Description of the task - Your answer must be the listing, given again word for word.
····················
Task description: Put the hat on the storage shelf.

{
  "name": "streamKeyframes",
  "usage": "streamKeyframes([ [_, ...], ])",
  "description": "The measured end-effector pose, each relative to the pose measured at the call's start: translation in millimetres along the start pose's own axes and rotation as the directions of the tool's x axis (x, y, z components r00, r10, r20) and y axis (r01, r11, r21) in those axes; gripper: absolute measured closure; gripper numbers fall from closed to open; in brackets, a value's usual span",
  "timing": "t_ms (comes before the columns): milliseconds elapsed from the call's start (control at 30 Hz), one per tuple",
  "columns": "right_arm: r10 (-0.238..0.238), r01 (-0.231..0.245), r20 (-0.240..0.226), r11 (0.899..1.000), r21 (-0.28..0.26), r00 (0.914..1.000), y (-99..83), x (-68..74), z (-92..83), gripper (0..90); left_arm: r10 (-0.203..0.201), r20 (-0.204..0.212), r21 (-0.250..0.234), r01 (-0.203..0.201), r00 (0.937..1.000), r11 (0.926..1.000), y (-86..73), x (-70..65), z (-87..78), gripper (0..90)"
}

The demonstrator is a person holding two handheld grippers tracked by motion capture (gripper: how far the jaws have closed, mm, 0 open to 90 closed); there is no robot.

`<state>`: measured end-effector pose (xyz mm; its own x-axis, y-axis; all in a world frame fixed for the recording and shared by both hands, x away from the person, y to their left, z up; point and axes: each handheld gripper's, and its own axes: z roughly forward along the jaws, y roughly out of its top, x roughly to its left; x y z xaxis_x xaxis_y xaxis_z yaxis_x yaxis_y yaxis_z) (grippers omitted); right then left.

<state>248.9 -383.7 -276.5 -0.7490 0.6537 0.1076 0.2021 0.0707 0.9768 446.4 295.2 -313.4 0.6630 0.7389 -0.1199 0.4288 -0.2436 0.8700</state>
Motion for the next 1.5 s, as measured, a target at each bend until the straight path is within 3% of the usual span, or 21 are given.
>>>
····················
Task result -
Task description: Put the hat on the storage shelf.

{
  "name": "streamKeyframes",
  "usage": "streamKeyframes([ [_, ...], ])",
  "description": "The measured end-effector pose, each relative to the pose measured at the call's start: translation in millimetres along the start pose's own axes and rotation as the directions of the tool's x axis (x, y, z components r00, r10, r20) and y axis (r01, r11, r21) in those axes; gripper: absolute measured closure; gripper numbers fall from closed to open; in brackets, a value's usual span",
  "timing": "t_ms (comes before the columns): milliseconds elapsed from the call's start (control at 30 Hz), one per tuple",
  "columns": "right_arm: r10 (-0.238..0.238), r01 (-0.231..0.245), r20 (-0.240..0.226), r11 (0.899..1.000), r21 (-0.28..0.26), r00 (0.914..1.000), y (-99..83), x (-68..74), z (-92..83), gripper (0..90); left_arm: r10 (-0.203..0.201), r20 (-0.204..0.212), r21 (-0.250..0.234), r01 (-0.203..0.201), r00 (0.937..1.000), r11 (0.926..1.000), y (-86..73), x (-70..65), z (-87..78), gripper (0..90)"
}

The demonstrator is a person holding two handheld grippers tracked by motion capture (gripper: how far the jaws have closed, mm, 0 open to 90 closed); there is no robot.

`<state>`: measured end-effector pose (xyz mm; its own x-axis, y-axis; all in a world frame fixed for the recording and shared by both hands, x away from the person, y to their left, z up; point and axes: each handheld gripper's, and its own axes: z roughly forward along the jaws, y roughly out of its top, x roughly to its left; x y z xaxis_x xaxis_y xaxis_z yaxis_x yaxis_y yaxis_z) (grippers omitted); right then left.

<state>248.9 -383.7 -276.5 -0.7490 0.6537 0.1076 0.2021 0.0707 0.9768 446.4 295.2 -313.4 0.6630 0.7389 -0.1199 0.4288 -0.2436 0.8700</state>
Motion for the next 1.5 s, as measured, a target at each bend until the straight path is within 3% of the usual span, or 21 are given.
>>>

No further output remains for this exercise.